Automating Data Preparation in a Digitalized World, Part 4
In today’s increasingly digitalized world, social media and the Internet of Things (IoT) generate an enormous and ever growing volume of data / information. It is claimed that 90% or more of all existing data has been created in the prior two years, and that, according to IBM, this percentage has remained true over the past thirty years. Put another way, in every two year period, we generate 10 times as much data as in the previous two years. Generated does not, however, equate to original data. We copy and replicate data and information continuously. The first IDC Digital Universe study in 2007 said that as much as three-quarters of the data they tracked was copied. Intuitively, that feels like an underestimate, given the amount of data we copy and cleanse, combine and compress in BI and analytics alone.
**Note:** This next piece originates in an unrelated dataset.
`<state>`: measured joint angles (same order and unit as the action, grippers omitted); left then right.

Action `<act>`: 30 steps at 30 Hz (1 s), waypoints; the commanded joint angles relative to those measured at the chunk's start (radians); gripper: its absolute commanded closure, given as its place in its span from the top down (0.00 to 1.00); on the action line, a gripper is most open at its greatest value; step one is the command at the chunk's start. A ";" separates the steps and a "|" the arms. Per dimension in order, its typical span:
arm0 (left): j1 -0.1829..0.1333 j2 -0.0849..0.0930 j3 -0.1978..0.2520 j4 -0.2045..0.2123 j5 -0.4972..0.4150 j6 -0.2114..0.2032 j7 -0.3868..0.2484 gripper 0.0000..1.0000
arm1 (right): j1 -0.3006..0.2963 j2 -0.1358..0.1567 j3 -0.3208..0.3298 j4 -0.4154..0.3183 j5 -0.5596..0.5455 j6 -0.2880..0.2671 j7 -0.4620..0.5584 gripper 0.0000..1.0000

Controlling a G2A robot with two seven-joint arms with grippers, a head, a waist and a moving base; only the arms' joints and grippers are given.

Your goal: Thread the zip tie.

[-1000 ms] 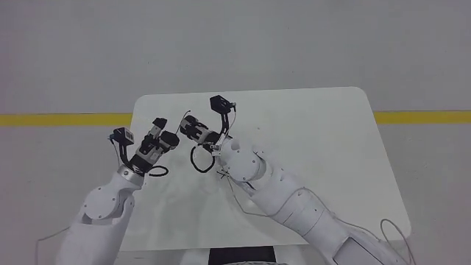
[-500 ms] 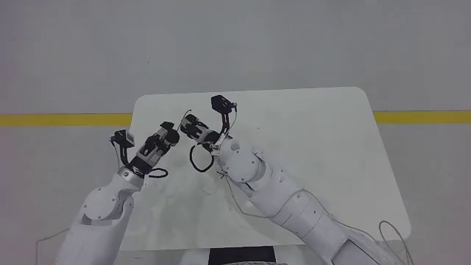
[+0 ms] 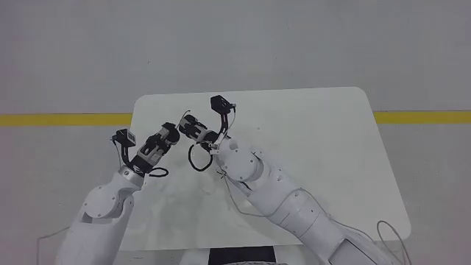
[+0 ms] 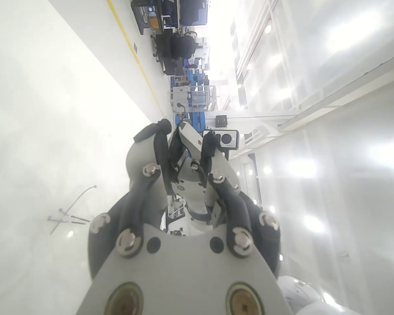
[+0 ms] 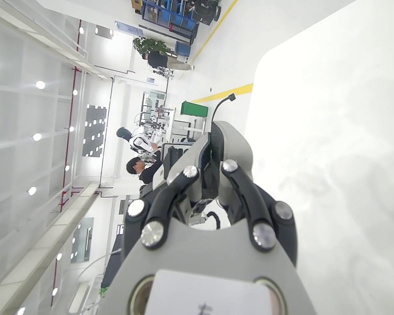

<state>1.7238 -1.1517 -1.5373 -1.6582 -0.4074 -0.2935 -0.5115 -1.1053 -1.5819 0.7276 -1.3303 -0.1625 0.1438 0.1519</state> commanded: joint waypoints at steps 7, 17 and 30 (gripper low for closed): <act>-0.008 0.002 0.003 0.006 0.003 -0.005 -0.011 0.00 | 0.001 -0.007 0.010 0.012 0.002 -0.019 0.010 0.00; -0.015 0.004 0.005 0.017 0.002 -0.008 -0.010 0.00 | -0.007 -0.010 0.030 0.011 0.003 -0.027 0.029 0.40; -0.026 0.006 0.004 0.024 -0.014 -0.014 -0.017 0.00 | -0.032 -0.002 0.073 -0.013 -0.033 -0.027 0.052 1.00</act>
Data preparation is, of course, at the heart of this great industry of data (re-)generation. From its original role in populating data warehouses and marts, data preparation is now spawning tools to fill data lakes and distribute their data goodness ever further. However, the volumes of data involved today raise serious questions about the validity of an architecture based firmly on creating ever more copies of data, especially of social media and IoT data. This simple observation was one driver of the pillared data architecture I proposed in Business unIntelligence, where these voluminous data types are stored only once—if at all—within the enterprise. In addition, for reasons of timeliness and agility, the same architecture posits the need to reduce the number of copies of traditional business data as well.
Data preparation technology has, as a result, expanded to include virtualization (aka federation) techniques, where data is accessed in situ when required and cleansed en route to the requesting application or user. This is, of course, in addition to data wrangling, data warehouse automation, and ETL, as well as supporting functionality ranging from metadata to data quality tools. With such a variety of tools and techniques included, data preparation becomes too broad to be seen as a single market. Rather we should evaluate it as a toolkit of diverse functions that can be applied to data between its first creation and its final use by business in order to improve the usability of that data / information.
The full list of evaluation criteria is long, but five key aspects stand out:
- Focus: from general purpose copy and cleanse to building specific-purpose data stores
- Usage: from pure business users to IT data experts
- Starting point: from existing physical data sources to desired (data) model of the business
- Timeliness: from point-in-time batch transfers to real-time data access
- Agility: from preparation sandboxes to guaranteed SLA (service level agreement) production
In general, most products (except the most basic) will span a range of points on each of these spectra of criteria. SnapLogic, to take one example, would be characterized as focused on general purpose copy and cleanse, usable by business users and less skilled IT, starting from existing sources, covering the full range of timeliness, and agility ranging from sandbox to production. Data warehouse automation product, TimeXtender, in contrast, focuses on building a specific purpose data store, bridging from data-savvy business users to IT, starting from existing physical sources, for point-in-time loads with easily maintained, production-level data preparation.
With a burgeoning array of tools and products in the broad area of data preparation, BI and data lake implementers are spoiled for choice. There is undoubtedly a product (or two) that most closely meets your needs and suits your pocket. Nonetheless, whichever approach you take and product you purchase, there is one important aspect where you must place special attention: ensuring the governance and quality of the data delivered. And that demands an organization and process focus that will likely add considerably to the effort or cost directly associated with your chosen solution.
But, that’s a topic for another series and another day…